Un nulla creatore che non crea le cose, naturalmente, ma il senso che esse hanno per
l’io. Torna nelle parole di Stirner l’antica dottrina protagorea, ma in quest’uomo della
sinistra hegeliana tornano anche i temi romantici tipicamente fichtiani della libertà
dell’io come posizione di sé sul non-io. Lo scenario però è molto diverso, per l’assoluta
individualità dell’io di cui si fa oggetto di discorso.
«Lungi da me quindi ogni causa che non sia interamente e assolutamente mia! Voi
pensate che la mia debba almeno esser la “buona causa”? Macché buono, macché cattivo! Io stesso sono la mia causa, e non sono né buono né cattivo. Sia l’una che l’altra
cosa non hanno senso per me. Il divino è cosa di Dio, l’umano è cosa dell’uomo. La
causa mia non è né il divino né l’umano, non è il vero, il buono, il giusto, la libertà, e
così via, ma soltanto ciò che è mio, e non è una causa universale, bensì unica, come unico sono io.»
Nietzsche: un ponte tra la scimmia e il superuomo
Nietzsche non ha nutrito un’alta opinione dei suoi simili, ha considerato l’umanità per
lo più come un gregge di deboli, dominato dal risentimento verso i forti.
Queste valutazioni non assumono però un significato decisivo di fronte alla domanda
su chi sia davvero l’uomo. D’altro canto, una dottrina sull’uomo compare in Nietzsche
soltanto nella fase più matura del suo pensiero, in relazione alla nozione di superuomo.
È in quel contesto che Nietzsche si convince che l’uomo in quanto tale è una sorta di
specie di passaggio: un ponte tra la scimmia e il superuomo, scrive nel Così parlò Zarathustra. La scimmia, certo, è animale simbolico e la natura del superuomo è stata oggetto di molte interpretazioni; va sottolineato che, negli anni in cui Nietzsche parla della
scimmia in riferimento all’uomo, era vivo il dibattito sulle teorie di Darwin.

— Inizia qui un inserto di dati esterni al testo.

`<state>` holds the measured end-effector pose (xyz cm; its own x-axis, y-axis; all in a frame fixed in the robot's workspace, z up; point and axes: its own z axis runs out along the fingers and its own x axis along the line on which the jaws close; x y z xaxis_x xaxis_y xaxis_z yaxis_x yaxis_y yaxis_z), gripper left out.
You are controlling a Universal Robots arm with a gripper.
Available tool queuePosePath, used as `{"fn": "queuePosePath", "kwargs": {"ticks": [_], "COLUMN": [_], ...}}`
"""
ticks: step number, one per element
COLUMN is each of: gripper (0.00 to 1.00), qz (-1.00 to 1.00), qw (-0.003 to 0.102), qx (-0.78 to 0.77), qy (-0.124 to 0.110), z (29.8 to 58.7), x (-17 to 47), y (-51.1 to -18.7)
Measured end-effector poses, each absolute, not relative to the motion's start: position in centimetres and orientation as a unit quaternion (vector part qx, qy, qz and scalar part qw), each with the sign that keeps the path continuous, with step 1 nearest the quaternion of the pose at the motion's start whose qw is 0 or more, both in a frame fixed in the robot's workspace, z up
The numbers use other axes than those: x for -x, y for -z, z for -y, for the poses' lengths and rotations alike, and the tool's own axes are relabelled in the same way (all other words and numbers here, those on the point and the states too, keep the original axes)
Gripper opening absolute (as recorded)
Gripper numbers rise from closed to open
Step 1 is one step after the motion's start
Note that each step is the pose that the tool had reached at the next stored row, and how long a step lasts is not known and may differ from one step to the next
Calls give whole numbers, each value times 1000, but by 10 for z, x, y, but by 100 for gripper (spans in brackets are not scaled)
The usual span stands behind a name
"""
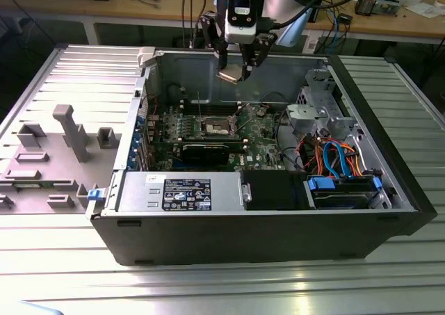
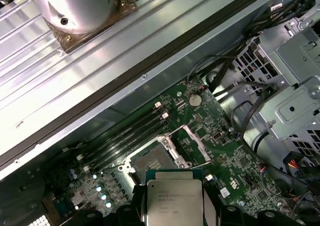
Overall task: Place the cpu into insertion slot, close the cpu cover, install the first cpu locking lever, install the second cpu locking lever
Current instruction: 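Place the cpu into insertion slot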
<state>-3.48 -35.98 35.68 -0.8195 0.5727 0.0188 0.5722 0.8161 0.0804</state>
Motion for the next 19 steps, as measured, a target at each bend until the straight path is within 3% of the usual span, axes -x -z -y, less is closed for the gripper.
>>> {"fn": "queuePosePath", "kwargs": {"ticks": [19], "gripper": [55], "qz": [-934], "qw": [5], "qx": [-354], "qy": [-41], "z": [360], "x": [40], "y": [-352]}}
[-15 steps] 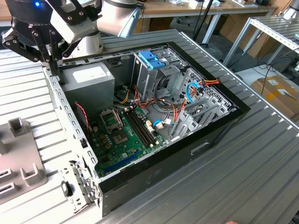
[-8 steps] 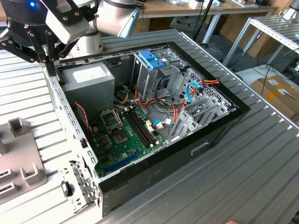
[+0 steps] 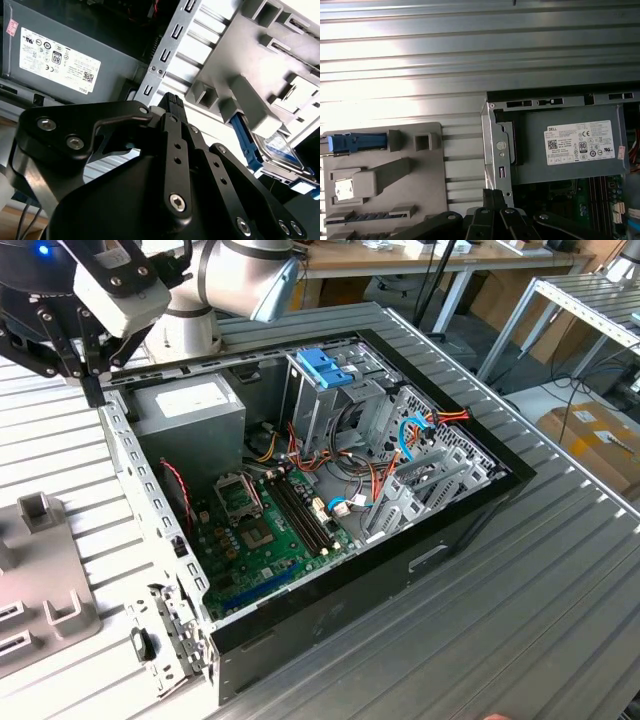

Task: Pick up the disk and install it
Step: 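Reach for the disk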

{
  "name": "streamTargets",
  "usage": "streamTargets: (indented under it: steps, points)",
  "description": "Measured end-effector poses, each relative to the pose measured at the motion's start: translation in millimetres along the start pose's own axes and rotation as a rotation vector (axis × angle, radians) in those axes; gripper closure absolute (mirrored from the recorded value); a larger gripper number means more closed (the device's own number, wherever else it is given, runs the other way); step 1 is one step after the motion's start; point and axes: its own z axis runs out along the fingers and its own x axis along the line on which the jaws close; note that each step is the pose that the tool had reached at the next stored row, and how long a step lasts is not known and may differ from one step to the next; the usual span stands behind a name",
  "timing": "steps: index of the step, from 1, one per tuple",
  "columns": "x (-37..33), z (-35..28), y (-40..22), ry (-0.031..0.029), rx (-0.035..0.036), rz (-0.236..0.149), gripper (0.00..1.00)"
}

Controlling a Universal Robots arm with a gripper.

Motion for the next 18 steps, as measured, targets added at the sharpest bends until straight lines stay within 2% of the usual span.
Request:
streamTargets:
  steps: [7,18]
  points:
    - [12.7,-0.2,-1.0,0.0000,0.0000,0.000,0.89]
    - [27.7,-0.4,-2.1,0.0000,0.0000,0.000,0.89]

Nietzsche, ovviamente, non è un darwiniano, ma considera l’uomo qualcosa di “sbagliato”. Legato a Schopenhauer sotto molti aspetti, non condivide però la sua convinzione metafisica che vi siano due livelli di realtà, uno illusorio, l’altro reale; condivide,
tuttavia, il sostanziale disprezzo per l’umanità. L’uomo non riesce a essere se stesso, ad
accogliere la vita nella sua pienezza, a desiderare l’eterno ritorno, ad accettare che la realtà sia come è. Per questo l’uomo va superato e, coerentemente con la sua visione di
una filosofia per il domani, Nietzsche preannuncia il superuomo, al punto che il Così
parlò Zarathustra si apparenta ai libri di profezia.